§ Data below:
━━━━━━━━━━━━━━━━━━━━

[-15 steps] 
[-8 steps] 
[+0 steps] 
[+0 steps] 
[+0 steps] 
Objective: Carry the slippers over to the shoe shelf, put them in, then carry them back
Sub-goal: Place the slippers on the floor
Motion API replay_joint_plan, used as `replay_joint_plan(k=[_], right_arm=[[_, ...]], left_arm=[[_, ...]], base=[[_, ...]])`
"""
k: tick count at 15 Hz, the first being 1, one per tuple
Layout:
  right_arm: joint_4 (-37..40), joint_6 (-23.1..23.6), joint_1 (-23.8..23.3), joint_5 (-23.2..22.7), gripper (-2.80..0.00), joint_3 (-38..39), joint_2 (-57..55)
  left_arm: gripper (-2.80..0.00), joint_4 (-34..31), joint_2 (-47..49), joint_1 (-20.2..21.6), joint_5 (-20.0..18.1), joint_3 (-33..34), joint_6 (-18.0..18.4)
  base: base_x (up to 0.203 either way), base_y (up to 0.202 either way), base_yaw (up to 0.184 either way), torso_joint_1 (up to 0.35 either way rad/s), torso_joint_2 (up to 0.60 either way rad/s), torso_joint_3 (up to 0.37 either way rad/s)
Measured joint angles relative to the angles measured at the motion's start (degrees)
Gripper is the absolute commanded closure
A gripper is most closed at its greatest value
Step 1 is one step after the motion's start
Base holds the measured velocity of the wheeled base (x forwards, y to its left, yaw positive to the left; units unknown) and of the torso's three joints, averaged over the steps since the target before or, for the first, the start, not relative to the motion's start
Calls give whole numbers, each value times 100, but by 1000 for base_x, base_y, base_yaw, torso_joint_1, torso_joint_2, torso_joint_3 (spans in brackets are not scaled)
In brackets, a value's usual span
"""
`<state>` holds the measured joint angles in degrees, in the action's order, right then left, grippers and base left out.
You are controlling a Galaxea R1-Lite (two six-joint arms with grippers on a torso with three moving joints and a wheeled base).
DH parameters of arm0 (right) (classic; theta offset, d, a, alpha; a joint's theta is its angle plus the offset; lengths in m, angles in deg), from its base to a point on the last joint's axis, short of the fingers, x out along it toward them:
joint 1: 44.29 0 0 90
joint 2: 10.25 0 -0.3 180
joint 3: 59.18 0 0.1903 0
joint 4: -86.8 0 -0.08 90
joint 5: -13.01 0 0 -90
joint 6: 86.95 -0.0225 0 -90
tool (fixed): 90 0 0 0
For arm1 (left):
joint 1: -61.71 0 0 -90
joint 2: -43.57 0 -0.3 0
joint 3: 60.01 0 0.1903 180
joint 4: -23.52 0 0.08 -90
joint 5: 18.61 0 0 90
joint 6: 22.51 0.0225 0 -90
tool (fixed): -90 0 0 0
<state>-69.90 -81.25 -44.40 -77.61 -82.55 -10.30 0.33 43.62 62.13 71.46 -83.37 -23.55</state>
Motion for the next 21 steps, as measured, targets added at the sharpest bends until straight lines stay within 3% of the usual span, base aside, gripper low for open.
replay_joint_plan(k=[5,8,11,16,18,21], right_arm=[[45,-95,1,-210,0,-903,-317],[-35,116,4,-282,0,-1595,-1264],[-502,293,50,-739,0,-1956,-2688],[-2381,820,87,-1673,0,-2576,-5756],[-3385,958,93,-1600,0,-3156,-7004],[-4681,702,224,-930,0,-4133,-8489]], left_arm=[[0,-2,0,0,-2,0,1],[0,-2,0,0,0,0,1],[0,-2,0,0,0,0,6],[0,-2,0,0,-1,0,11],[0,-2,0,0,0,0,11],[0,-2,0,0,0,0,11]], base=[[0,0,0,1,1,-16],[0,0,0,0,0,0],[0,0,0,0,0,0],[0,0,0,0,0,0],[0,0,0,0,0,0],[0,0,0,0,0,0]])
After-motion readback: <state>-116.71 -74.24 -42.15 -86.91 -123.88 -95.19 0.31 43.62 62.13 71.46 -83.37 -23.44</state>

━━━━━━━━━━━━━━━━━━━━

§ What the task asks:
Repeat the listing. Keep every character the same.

§ Task answer:
[-15 steps] 
[-8 steps] 
[+0 steps] 
[+0 steps] 
[+0 steps] 
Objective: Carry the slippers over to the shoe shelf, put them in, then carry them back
Sub-goal: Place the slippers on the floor
Motion API replay_joint_plan, used as `replay_joint_plan(k=[_], right_arm=[[_, ...]], left_arm=[[_, ...]], base=[[_, ...]])`
"""
k: tick count at 15 Hz, the first being 1, one per tuple
Layout:
  right_arm: joint_4 (-37..40), joint_6 (-23.1..23.6), joint_1 (-23.8..23.3), joint_5 (-23.2..22.7), gripper (-2.80..0.00), joint_3 (-38..39), joint_2 (-57..55)
  left_arm: gripper (-2.80..0.00), joint_4 (-34..31), joint_2 (-47..49), joint_1 (-20.2..21.6), joint_5 (-20.0..18.1), joint_3 (-33..34), joint_6 (-18.0..18.4)
  base: base_x (up to 0.203 either way), base_y (up to 0.202 either way), base_yaw (up to 0.184 either way), torso_joint_1 (up to 0.35 either way rad/s), torso_joint_2 (up to 0.60 either way rad/s), torso_joint_3 (up to 0.37 either way rad/s)
Measured joint angles relative to the angles measured at the motion's start (degrees)
Gripper is the absolute commanded closure
A gripper is most closed at its greatest value
Step 1 is one step after the motion's start
Base holds the measured velocity of the wheeled base (x forwards, y to its left, yaw positive to the left; units unknown) and of the torso's three joints, averaged over the steps since the target before or, for the first, the start, not relative to the motion's start
Calls give whole numbers, each value times 100, but by 1000 for base_x, base_y, base_yaw, torso_joint_1, torso_joint_2, torso_joint_3 (spans in brackets are not scaled)
In brackets, a value's usual span
"""
`<state>` holds the measured joint angles in degrees, in the action's order, right then left, grippers and base left out.
You are controlling a Galaxea R1-Lite (two six-joint arms with grippers on a torso with three moving joints and a wheeled base).
DH parameters of arm0 (right) (classic; theta offset, d, a, alpha; a joint's theta is its angle plus the offset; lengths in m, angles in deg), from its base to a point on the last joint's axis, short of the fingers, x out along it toward them:
joint 1: 44.29 0 0 90
joint 2: 10.25 0 -0.3 180
joint 3: 59.18 0 0.1903 0
joint 4: -86.8 0 -0.08 90
joint 5: -13.01 0 0 -90
joint 6: 86.95 -0.0225 0 -90
tool (fixed): 90 0 0 0
For arm1 (left):
joint 1: -61.71 0 0 -90
joint 2: -43.57 0 -0.3 0
joint 3: 60.01 0 0.1903 180
joint 4: -23.52 0 0.08 -90
joint 5: 18.61 0 0 90
joint 6: 22.51 0.0225 0 -90
tool (fixed): -90 0 0 0
<state>-69.90 -81.25 -44.40 -77.61 -82.55 -10.30 0.33 43.62 62.13 71.46 -83.37 -23.55</state>
Motion for the next 21 steps, as measured, targets added at the sharpest bends until straight lines stay within 3% of the usual span, base aside, gripper low for open.
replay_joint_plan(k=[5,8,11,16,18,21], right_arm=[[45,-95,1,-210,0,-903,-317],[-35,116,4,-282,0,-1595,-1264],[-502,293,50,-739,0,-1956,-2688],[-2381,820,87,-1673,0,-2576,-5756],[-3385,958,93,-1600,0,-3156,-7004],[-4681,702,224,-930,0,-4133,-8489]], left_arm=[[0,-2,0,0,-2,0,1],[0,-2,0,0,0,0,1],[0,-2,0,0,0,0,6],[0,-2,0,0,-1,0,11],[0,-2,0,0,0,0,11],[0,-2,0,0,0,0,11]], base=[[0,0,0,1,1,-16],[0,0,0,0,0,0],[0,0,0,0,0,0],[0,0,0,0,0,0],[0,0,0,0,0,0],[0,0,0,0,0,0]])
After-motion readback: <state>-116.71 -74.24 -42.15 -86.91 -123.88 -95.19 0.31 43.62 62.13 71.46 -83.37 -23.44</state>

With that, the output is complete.